Анна превратилась в тень того, чем она была раньше, и виной этому - психозы и фобии, причина которых была неясна до сих пор. Прежде общительный и любопытный ребенок превратился в нелюдимую и вечно сонную неряху. Последнее особенно не нравилось новому избраннику Эллы - неряшливость всегда отличала ее первого мужа, безнадежного мечтателя, довитавшегося в облаках до огромных долгов и нескольких зависимостей, одна губительней другой. Элла начинала бояться, уж не успело ли его дурное влияние распространиться на Анну, но единственным недостатком дочери был только панический страх ночи. С ночью приходил "плохой сон", как звала его дочь, и лишь с наступлением рассвета Анна спала тихо и сладко - что влекло за собой систематические опоздания в школу и отвратительную успеваемость, в свою очередь, как догадывалась мать, сделавшие из ее дочери отщепенца в классе.
Доктор Валлейн - один из лучших специалистов в городе - посоветовал свой незаурядный метод решения проблемы.

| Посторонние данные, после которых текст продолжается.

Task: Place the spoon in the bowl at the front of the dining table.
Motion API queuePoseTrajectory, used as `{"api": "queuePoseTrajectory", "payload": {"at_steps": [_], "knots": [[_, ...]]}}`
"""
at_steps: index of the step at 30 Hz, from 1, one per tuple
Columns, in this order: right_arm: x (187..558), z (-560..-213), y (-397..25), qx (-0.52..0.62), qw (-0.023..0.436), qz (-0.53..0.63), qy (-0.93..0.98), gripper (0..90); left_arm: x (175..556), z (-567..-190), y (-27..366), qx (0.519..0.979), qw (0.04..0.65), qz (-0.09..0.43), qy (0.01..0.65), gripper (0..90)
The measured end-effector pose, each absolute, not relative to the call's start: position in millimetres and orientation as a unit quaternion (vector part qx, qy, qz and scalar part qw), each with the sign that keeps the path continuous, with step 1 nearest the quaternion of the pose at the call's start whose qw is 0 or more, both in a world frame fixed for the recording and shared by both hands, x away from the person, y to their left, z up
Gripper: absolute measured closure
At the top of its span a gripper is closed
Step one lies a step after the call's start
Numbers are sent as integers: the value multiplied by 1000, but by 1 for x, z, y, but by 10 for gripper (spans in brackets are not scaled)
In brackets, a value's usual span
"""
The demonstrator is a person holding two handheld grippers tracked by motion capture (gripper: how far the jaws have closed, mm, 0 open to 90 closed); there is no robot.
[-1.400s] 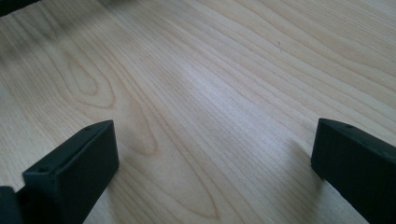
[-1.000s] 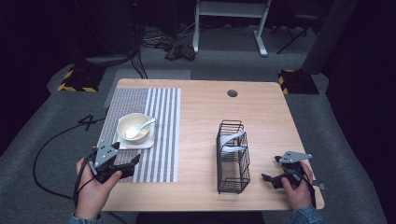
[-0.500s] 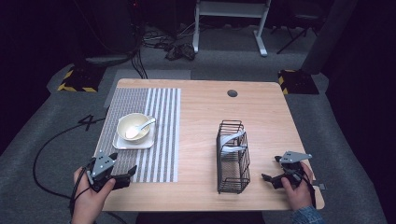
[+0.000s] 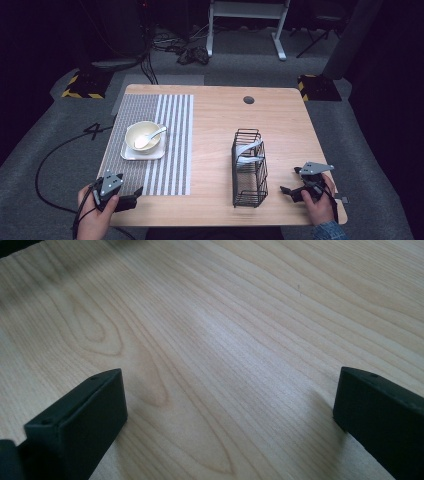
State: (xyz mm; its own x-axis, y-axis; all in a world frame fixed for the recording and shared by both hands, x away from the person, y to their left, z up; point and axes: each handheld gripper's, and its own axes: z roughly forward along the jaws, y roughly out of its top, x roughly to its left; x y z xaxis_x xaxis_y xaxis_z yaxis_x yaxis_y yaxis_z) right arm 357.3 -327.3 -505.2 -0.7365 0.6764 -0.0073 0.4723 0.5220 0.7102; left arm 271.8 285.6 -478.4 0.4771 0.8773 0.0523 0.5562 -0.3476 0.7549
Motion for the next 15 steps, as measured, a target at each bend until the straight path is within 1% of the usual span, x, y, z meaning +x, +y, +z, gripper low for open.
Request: {"api": "queuePoseTrajectory", "payload": {"at_steps": [3,11,15], "knots": [[357,-505,-327,333,142,357,861,8,274,-487,287,801,327,223,450,166],[357,-505,-327,333,142,357,861,7,274,-499,287,804,330,211,448,167],[357,-505,-327,333,142,357,861,7,273,-502,288,812,325,207,438,165]]}}
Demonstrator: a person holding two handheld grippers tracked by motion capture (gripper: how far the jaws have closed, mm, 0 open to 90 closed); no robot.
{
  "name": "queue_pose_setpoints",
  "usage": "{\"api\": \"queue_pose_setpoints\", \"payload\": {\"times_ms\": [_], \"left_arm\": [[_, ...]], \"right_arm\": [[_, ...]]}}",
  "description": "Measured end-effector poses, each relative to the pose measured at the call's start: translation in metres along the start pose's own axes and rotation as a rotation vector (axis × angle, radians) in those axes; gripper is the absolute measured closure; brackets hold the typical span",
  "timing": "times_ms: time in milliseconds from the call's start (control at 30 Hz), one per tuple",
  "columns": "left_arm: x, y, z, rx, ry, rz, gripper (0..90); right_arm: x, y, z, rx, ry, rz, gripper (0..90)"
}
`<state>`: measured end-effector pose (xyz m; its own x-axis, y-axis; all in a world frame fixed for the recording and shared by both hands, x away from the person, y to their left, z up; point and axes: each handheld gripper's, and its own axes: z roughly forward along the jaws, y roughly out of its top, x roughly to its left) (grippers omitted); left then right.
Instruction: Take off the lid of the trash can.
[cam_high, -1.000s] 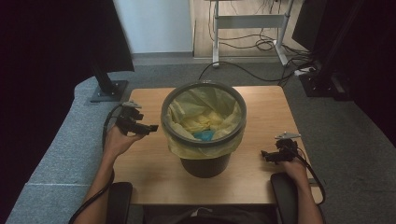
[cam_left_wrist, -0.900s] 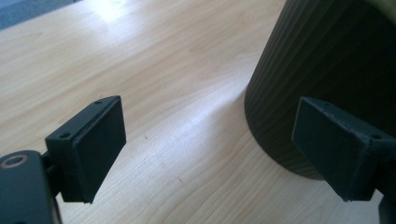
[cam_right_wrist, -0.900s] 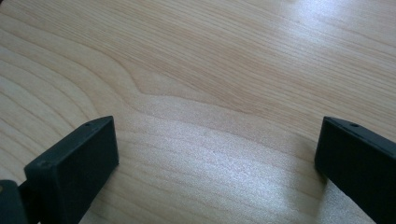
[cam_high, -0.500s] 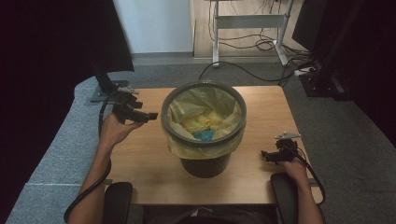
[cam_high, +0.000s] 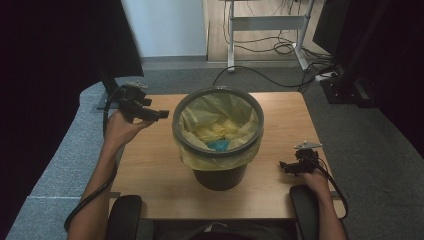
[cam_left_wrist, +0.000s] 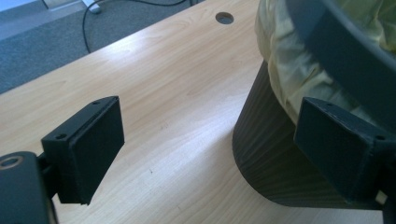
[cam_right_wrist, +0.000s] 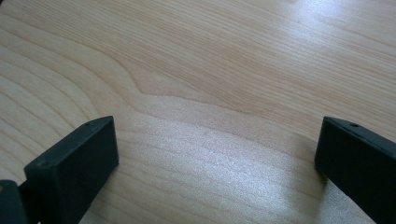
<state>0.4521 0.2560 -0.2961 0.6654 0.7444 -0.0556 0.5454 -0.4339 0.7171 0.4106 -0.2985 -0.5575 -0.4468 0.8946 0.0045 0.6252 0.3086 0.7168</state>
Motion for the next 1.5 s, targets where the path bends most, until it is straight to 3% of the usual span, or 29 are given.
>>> {"api": "queue_pose_setpoints", "payload": {"times_ms": [167,467,833,967,1200,1433,1500], "left_arm": [[-0.005,0.016,-0.008,-0.012,0.000,0.013,9.2],[-0.016,0.042,-0.009,-0.022,-0.042,0.028,14.4],[-0.030,0.068,0.011,0.034,-0.038,0.048,23.4],[-0.033,0.074,0.022,0.067,-0.057,0.060,32.0],[-0.038,0.081,0.040,0.129,-0.050,0.092,48.5],[-0.045,0.083,0.044,0.166,-0.078,0.092,74.8],[-0.047,0.084,0.044,0.174,-0.064,0.082,76.6]], "right_arm": [[0.000,0.000,0.000,0.000,0.001,0.000,0.0],[0.000,0.000,0.000,0.000,0.001,0.000,0.0],[0.000,0.000,0.000,0.000,0.003,-0.002,0.0],[0.000,0.000,0.000,0.000,0.004,-0.003,0.0],[0.000,0.000,0.000,0.000,0.005,-0.004,0.0],[0.000,0.000,0.000,0.000,0.007,-0.007,0.0],[0.000,0.000,0.000,0.000,0.008,-0.008,0.0]]}}
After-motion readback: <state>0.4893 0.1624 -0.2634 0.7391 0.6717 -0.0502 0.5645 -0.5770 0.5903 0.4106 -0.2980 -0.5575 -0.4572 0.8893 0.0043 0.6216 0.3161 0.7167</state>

Однако рамку этого "метода" Анна разбила столько раз, что Элла отказалась от идеи покупать новую и только упросила дочь не трогать саму фотографию, которую, судя по ненависти обращаемых к фотографии глаз, Анна готова была разорвать в клочья.
Она ускоряла шаг, проходя мимо фотографии и старалась не смотреть в сторону запечатленного на карточке лица... Элле казалось, что метод не работал, но доктор Валлейн уверял ее в обратном, а спорить со специалистами женщина никогда не решалась.
***
Отчим был безжалостен - стоило прозвенеть заведенному на семь будильнику, как он своим размашистым шагом влетал к падчерице в комнату и громовым голосом призывал к подъему. После пары недель подобной практики Анна оставила попытки сопротивляться ранним побудкам и просто досыпала на уроках.
Вот и сейчас, добросовестно придя к первому уроку, девушка, уронив увенчанную каштановыми косами голову на сложенные на парте худые руки, сладко задремала.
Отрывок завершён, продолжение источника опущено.